Fargo: The Crocodile’s Dilema. (Episode One). Television Review.

Liverpool Sound and Vision Rating 9/10

Cast: Billy Bob Thornton, Martin Freeman, Alison Tolman, Bob Odenkirk, Keith Carradine, Kate Walsh, Joshua Clegg, Joey King, Shawn Doyle, Brian Markinson, Kelly Holden Basher, Tom Musgrave, Julie Ann Emery, Rachel Blanchard, Kevin O’ Grady, Atticus Mitchell, Liam Green, Brian Jensen, Dave Trimble, Andrew McKenzie, Karen Johnson-Diamond, Lori Ravensborg, Michelle Thrush, Spencer Drever, Sam Duke, Darrell Orydzuk, Ben Wong, Lydia Lau, Susan Park, Carolyn Bridget Kennedy, Ryan Suffesick.

There are so few classic films that transfer easily to the cinemas smaller, slightly more adaptable, often more hollow cousin that is television. Fargo, one of the finest films of the 1990s, is one of those original pictures that has made the jump to the small screen with absolute ease and it a welcome addition to the schedule that at times seems to delve far too quickly into the world of tacky and dull.

When a stranger comes to town and runs into a recently injured salesman, a man who has taken so much from his nagging, jealous wife, a brother who disowns him and who even openly tells him that he tells people that he is dead, there can only be rouble in store for the citizens of the flat, snow driven state. For Lester Nygaard, his day is only just beginning to get weird and creepy.

Part of the attraction to the show is the group of actors weaved together, like a poisonous pregnant spider building the biggest web of deceit for the abundance of flies it aims to entrap, especially in the casting of Martin Freeman as Lester Nygaard and Billy Bob Thornton as Lorne Malvo. Two very different actors, two unusually excellent artistes, put together in a way that sparks can only fly. Like mixing electricity and water, the flow should never be looked upon as a scientific experiment for the fear of fall out that will result, however this potent mix, this dark test of casting is sublime and inspiring.

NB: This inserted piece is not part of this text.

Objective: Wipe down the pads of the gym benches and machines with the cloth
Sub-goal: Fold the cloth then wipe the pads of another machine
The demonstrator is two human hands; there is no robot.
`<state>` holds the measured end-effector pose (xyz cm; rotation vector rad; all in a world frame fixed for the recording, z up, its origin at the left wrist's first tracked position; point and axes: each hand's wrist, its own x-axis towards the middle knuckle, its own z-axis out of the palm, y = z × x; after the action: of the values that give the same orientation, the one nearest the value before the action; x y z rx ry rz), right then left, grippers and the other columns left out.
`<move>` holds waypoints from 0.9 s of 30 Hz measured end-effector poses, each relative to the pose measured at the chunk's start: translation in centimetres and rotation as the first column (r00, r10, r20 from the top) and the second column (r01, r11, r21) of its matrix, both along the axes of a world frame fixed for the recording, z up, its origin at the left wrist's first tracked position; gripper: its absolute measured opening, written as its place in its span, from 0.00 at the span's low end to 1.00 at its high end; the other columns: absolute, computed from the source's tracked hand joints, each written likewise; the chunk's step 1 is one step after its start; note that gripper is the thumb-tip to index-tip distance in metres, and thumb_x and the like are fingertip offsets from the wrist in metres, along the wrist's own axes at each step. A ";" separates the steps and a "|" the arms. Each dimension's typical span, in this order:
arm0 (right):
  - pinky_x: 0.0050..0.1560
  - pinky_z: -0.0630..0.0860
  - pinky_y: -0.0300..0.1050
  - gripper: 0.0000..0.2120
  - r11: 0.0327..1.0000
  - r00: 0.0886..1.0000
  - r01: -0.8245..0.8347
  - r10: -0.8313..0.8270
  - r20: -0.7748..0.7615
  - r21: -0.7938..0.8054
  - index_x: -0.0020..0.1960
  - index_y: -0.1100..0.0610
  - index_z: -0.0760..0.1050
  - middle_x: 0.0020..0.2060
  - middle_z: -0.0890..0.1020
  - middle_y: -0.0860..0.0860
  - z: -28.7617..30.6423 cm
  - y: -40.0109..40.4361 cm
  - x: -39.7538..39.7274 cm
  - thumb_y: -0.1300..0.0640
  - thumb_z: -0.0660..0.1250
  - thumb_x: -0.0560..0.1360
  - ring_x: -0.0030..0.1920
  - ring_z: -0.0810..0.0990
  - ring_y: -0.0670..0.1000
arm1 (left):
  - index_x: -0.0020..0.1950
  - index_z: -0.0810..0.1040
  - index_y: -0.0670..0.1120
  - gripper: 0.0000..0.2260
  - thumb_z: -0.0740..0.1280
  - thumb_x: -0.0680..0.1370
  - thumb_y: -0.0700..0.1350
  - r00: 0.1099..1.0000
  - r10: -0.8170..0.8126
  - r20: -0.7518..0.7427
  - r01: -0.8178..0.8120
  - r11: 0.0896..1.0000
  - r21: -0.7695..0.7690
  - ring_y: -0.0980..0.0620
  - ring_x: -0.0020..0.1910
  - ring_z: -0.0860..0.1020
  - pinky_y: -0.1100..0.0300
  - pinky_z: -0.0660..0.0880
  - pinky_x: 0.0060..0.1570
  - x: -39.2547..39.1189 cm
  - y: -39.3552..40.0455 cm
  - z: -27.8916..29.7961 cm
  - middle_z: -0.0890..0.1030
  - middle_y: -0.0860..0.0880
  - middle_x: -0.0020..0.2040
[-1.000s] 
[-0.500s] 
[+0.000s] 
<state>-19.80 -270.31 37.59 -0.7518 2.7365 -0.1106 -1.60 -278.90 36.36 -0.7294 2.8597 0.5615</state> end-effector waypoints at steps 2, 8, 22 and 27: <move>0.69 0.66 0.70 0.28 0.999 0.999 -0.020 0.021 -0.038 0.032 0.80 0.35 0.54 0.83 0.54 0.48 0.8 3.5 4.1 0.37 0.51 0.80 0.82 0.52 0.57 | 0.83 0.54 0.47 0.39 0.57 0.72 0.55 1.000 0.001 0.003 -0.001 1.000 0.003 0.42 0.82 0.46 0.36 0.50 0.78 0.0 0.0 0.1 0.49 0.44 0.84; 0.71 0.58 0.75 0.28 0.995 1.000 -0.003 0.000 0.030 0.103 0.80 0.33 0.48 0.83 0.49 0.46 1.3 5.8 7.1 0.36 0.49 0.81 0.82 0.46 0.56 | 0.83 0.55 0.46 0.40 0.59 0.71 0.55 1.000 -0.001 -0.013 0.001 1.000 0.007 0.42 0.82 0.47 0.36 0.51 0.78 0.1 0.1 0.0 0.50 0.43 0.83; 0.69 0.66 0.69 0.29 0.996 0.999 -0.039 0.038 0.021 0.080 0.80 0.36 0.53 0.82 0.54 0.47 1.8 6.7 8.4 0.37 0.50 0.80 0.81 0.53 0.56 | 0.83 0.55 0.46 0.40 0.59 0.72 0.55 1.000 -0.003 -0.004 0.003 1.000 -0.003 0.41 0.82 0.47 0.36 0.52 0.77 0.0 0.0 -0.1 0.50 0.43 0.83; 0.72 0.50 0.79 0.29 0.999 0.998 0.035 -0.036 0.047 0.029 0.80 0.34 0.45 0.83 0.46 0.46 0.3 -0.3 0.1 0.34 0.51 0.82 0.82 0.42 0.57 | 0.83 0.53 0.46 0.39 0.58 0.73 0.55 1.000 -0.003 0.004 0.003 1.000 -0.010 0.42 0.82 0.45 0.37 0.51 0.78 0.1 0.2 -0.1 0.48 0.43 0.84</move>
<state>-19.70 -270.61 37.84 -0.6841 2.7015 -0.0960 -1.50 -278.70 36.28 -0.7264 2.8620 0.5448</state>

For Martin Freeman, the last ten years has seen him become one of the hottest British actors around and it is no wonder. As the put down, hen-pecked, constantly criticised and bullied Lester Nygaard, Martin Freeman excels in exactly the same way as he does in Sherlock and as the young Bilbo Baggins in The Hobbit. An actor who can turn his hand to righteous anger and indignant unresolved surprise in an instant and alongside Billy Bob Thornton has found another actor in the mould of Benedict Cumberbatch to spar on screen with.

Billy Bob Thornton maintains his position as one of the most remarkable actors of his generation by portraying the devilish manipulating and with a single phrase, thought influencing Lorne Malvo. The relationship between the two men is somehow comparable to the relationship between Marlowe’s Faustus and the malevolence he sells his soul to. The push in which a man needs to tip him over the edge given by a simple word, a nod to the path that he always avoids and the sudden snap in the brain when the push becomes too much to bear. It takes two actors of quality to play this sort of unhinged, unravelling humanity and in both Billy Bob Thornton and Martin Freeman, the writers and casting agents have completely got it right.

Fargo has all the hallmarks of being the television series of 2014. Courageous, self-confident, violent and utterly compelling, Fargo is a winning formula combining the very best of cinema and the time that a television series can give to a story when done right.